Work request =
Output, word for word, the lines of this listing that fall between the line with "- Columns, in" and the line with "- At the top", counting both of those lines, and no others.

Information supplied =
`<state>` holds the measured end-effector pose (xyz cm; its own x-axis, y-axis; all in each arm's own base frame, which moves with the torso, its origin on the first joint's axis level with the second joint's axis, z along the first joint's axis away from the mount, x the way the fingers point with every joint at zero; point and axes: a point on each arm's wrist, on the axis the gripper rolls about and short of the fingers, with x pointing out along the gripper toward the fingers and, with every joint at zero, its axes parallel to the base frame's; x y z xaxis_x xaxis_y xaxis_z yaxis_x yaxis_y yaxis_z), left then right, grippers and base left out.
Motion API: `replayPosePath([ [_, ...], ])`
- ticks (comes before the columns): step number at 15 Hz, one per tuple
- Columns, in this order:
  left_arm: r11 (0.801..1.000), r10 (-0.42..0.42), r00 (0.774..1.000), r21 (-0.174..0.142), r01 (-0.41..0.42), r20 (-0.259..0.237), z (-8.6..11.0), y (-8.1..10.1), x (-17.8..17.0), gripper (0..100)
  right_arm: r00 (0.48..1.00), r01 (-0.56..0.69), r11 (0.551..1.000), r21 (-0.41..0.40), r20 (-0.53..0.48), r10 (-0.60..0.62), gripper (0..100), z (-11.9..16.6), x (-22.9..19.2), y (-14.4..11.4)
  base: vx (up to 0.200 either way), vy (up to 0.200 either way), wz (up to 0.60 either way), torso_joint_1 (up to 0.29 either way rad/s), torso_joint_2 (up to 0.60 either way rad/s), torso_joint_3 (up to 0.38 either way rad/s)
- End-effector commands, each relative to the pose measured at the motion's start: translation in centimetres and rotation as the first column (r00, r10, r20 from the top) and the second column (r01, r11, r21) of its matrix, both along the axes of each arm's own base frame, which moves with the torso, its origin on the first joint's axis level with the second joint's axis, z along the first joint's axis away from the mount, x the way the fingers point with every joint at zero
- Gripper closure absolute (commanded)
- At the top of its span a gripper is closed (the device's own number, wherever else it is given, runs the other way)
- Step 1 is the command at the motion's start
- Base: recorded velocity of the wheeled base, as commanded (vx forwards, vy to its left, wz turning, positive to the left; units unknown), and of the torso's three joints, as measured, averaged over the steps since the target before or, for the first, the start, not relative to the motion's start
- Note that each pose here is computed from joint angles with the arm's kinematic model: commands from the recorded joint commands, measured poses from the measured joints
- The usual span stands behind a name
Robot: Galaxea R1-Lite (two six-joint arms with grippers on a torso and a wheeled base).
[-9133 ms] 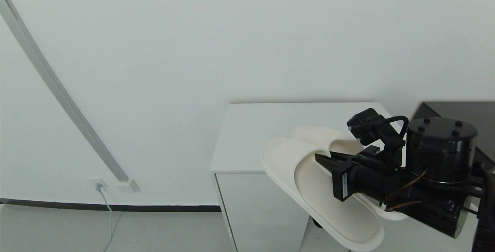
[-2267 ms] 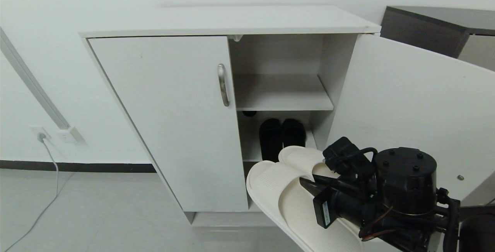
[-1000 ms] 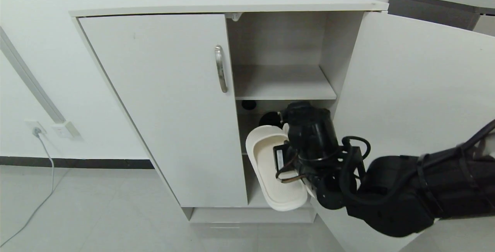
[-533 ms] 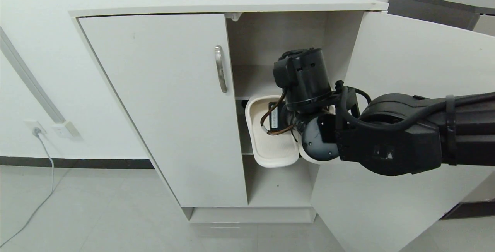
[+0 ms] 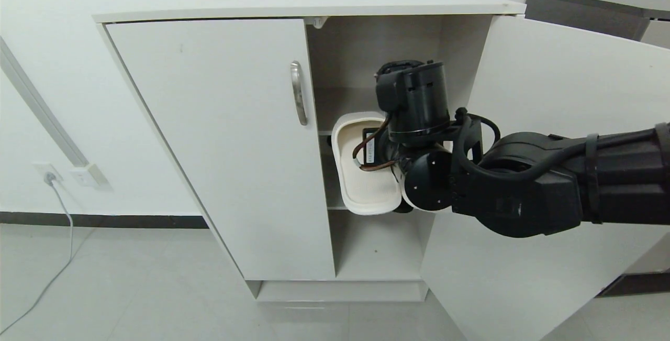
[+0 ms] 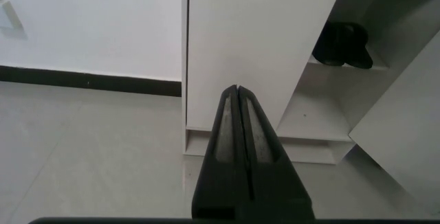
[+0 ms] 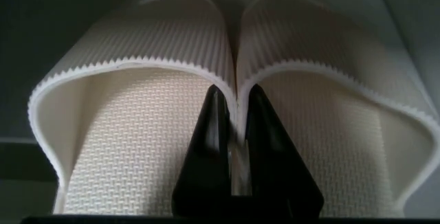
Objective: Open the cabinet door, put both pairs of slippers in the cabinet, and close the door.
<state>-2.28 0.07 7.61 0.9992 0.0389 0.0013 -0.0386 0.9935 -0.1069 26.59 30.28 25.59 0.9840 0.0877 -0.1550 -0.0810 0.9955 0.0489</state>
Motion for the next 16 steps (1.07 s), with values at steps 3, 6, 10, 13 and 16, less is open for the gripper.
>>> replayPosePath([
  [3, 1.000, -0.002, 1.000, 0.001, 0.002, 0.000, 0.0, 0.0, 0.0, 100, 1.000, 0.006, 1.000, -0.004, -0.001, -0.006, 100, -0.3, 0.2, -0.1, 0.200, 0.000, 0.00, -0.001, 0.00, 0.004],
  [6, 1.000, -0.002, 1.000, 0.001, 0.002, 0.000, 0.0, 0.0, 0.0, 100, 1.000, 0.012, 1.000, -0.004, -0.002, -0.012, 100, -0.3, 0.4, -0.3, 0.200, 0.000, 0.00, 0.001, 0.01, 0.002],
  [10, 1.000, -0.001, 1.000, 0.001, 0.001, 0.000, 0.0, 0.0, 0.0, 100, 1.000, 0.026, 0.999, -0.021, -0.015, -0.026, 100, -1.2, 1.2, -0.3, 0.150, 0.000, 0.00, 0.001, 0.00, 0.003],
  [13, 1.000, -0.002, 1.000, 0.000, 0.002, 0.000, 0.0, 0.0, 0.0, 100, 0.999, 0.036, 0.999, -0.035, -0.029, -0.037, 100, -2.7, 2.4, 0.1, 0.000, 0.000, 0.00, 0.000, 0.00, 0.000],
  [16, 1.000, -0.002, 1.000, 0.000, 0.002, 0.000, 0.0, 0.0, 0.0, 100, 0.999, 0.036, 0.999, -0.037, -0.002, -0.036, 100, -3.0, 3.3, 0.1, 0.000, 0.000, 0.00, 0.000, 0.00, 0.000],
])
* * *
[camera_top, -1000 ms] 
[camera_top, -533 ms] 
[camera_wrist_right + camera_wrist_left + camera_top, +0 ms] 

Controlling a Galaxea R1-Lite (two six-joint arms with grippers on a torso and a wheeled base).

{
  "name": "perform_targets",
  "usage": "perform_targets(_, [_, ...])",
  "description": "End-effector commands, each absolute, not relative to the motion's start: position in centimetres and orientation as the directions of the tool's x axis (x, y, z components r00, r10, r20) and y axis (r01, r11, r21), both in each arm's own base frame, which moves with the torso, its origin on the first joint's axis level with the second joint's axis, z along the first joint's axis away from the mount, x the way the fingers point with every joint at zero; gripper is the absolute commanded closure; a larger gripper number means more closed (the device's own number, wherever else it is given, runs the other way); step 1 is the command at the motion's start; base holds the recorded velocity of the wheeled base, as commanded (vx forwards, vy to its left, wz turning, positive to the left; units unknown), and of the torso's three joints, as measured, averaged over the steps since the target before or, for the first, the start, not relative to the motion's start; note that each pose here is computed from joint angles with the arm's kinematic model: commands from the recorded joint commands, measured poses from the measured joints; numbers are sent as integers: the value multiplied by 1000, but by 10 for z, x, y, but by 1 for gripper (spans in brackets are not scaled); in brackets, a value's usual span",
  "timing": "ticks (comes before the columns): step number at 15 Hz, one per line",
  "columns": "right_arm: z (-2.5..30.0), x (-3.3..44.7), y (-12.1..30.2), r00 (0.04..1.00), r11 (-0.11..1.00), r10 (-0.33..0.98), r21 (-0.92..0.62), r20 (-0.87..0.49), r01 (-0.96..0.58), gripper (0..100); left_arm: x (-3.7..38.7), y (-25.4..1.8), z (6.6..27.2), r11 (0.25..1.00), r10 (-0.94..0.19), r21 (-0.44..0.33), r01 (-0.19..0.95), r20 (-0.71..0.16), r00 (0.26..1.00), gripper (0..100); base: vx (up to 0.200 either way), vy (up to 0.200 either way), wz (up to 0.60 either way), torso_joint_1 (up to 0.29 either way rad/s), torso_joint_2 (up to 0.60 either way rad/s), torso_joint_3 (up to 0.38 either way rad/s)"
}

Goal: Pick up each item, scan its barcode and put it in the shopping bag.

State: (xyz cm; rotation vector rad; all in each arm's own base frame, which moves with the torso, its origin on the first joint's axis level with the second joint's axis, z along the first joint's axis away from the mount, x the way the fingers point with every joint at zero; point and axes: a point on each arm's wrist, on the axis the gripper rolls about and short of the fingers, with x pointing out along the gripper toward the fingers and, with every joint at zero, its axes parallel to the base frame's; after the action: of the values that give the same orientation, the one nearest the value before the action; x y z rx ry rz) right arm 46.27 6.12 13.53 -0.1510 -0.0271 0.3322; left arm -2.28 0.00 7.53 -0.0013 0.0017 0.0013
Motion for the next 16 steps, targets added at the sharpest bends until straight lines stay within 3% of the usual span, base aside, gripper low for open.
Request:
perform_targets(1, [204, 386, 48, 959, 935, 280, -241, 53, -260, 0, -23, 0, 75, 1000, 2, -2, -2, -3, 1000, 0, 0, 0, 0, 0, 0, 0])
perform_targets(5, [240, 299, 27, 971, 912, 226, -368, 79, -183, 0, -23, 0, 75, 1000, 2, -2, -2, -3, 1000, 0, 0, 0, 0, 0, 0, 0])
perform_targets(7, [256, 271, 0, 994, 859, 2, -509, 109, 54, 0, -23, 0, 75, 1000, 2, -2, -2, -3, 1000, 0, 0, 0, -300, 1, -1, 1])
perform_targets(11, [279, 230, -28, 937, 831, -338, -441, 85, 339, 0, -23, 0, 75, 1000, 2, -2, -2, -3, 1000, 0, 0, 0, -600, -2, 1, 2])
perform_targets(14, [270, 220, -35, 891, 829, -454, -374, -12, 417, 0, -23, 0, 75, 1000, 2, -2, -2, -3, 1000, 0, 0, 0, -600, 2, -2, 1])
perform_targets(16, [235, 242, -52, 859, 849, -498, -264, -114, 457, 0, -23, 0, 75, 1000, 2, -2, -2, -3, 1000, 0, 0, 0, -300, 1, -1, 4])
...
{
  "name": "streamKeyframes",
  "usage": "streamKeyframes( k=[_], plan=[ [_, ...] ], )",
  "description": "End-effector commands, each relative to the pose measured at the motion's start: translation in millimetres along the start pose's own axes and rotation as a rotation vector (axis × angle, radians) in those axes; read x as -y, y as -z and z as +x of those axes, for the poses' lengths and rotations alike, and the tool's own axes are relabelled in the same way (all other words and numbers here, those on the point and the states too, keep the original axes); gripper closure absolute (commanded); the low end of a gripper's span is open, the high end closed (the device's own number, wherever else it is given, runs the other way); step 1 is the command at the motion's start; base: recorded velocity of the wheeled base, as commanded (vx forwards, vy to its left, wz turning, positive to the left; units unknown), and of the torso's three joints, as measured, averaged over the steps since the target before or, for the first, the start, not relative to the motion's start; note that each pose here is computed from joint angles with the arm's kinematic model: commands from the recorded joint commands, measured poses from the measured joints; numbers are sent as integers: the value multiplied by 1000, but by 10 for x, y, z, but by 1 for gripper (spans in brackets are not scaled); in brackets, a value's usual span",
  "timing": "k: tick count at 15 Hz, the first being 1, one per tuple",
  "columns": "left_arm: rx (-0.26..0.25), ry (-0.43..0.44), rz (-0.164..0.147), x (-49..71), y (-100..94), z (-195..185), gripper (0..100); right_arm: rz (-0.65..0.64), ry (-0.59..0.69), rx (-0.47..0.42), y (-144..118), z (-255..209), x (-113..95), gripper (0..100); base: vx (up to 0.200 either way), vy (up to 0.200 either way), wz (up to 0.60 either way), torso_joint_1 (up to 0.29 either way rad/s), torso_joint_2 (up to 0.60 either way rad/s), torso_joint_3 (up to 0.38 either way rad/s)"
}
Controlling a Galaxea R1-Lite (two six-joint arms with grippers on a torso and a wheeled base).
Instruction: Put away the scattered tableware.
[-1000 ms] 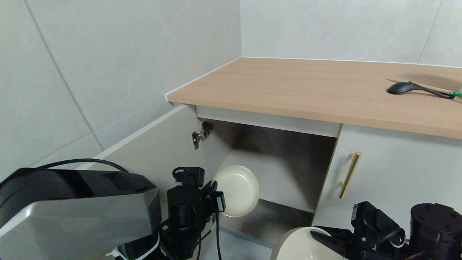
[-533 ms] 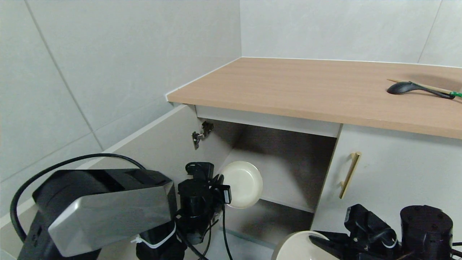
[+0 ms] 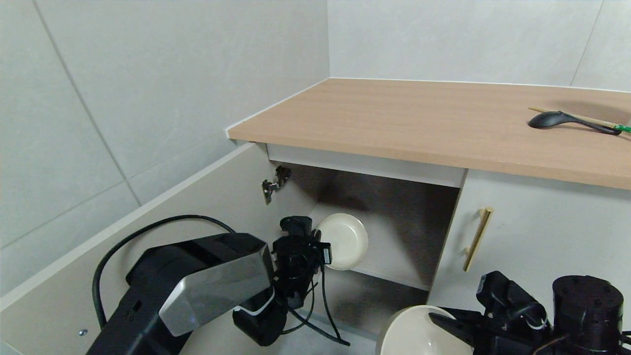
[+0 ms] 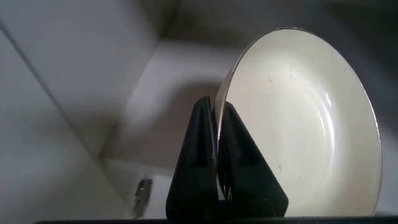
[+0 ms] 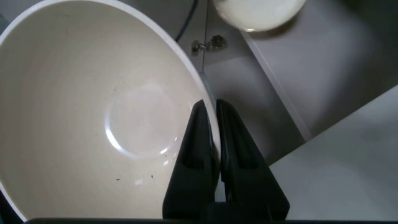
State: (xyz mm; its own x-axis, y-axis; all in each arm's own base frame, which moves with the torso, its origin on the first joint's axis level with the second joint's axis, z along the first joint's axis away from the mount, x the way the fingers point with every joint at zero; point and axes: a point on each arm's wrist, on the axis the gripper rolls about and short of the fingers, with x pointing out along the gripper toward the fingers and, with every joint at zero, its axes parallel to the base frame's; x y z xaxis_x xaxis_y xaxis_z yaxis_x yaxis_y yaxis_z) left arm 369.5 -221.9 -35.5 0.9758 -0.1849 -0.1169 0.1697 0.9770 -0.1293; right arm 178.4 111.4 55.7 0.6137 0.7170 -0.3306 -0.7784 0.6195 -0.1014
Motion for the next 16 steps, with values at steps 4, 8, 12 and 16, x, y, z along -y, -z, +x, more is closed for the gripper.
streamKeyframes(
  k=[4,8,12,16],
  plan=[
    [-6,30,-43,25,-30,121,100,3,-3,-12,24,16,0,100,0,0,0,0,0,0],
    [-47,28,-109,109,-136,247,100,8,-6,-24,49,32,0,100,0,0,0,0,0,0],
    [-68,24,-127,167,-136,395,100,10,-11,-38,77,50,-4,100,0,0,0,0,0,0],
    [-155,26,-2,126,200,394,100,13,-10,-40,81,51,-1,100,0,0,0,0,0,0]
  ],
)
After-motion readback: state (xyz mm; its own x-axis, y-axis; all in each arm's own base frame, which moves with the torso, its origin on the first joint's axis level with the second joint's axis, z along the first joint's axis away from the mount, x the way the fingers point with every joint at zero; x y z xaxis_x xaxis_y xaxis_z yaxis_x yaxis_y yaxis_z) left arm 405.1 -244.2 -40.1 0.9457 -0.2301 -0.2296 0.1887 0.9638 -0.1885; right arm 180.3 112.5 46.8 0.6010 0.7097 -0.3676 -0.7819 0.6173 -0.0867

Reply =
- Columns, in this order:
  left_arm: r11 (0.801..1.000), r10 (-0.42..0.42), r00 (0.774..1.000), r21 (-0.174..0.142), r01 (-0.41..0.42), r20 (-0.259..0.237), z (-8.6..11.0), y (-8.1..10.1), x (-17.8..17.0), gripper (0..100)
  right_arm: r00 (0.48..1.00), r01 (-0.56..0.69), r11 (0.551..1.000), r21 (-0.41..0.40), r20 (-0.53..0.48), r10 (-0.60..0.62), gripper (0..100), z (-11.9..16.6), x (-22.9..19.2), y (-14.4..11.4)
  base: vx (up to 0.200 either way), vy (up to 0.200 either way), wz (up to 0.60 either way), torso_joint_1 (up to 0.29 either way rad/s), torso_joint_2 (up to 0.60 either way rad/s), torso_joint_3 (up to 0.38 either way rad/s)
- End-effector commands, each relative to the pose measured at the motion's start: translation in centimetres and rotation as the first column (r00, r10, r20 from the top) and the second column (r01, r11, r21) of its matrix, both along the axes of each arm's own base frame, which moves with the torso, its origin on the first joint's axis level with the second joint's axis, z along the first joint's axis away from the mount, x the way the fingers point with every joint at zero
- Gripper closure absolute (commanded)
- At the top of its span a gripper is closed (the device's own number, wherever else it is given, runs the other way)

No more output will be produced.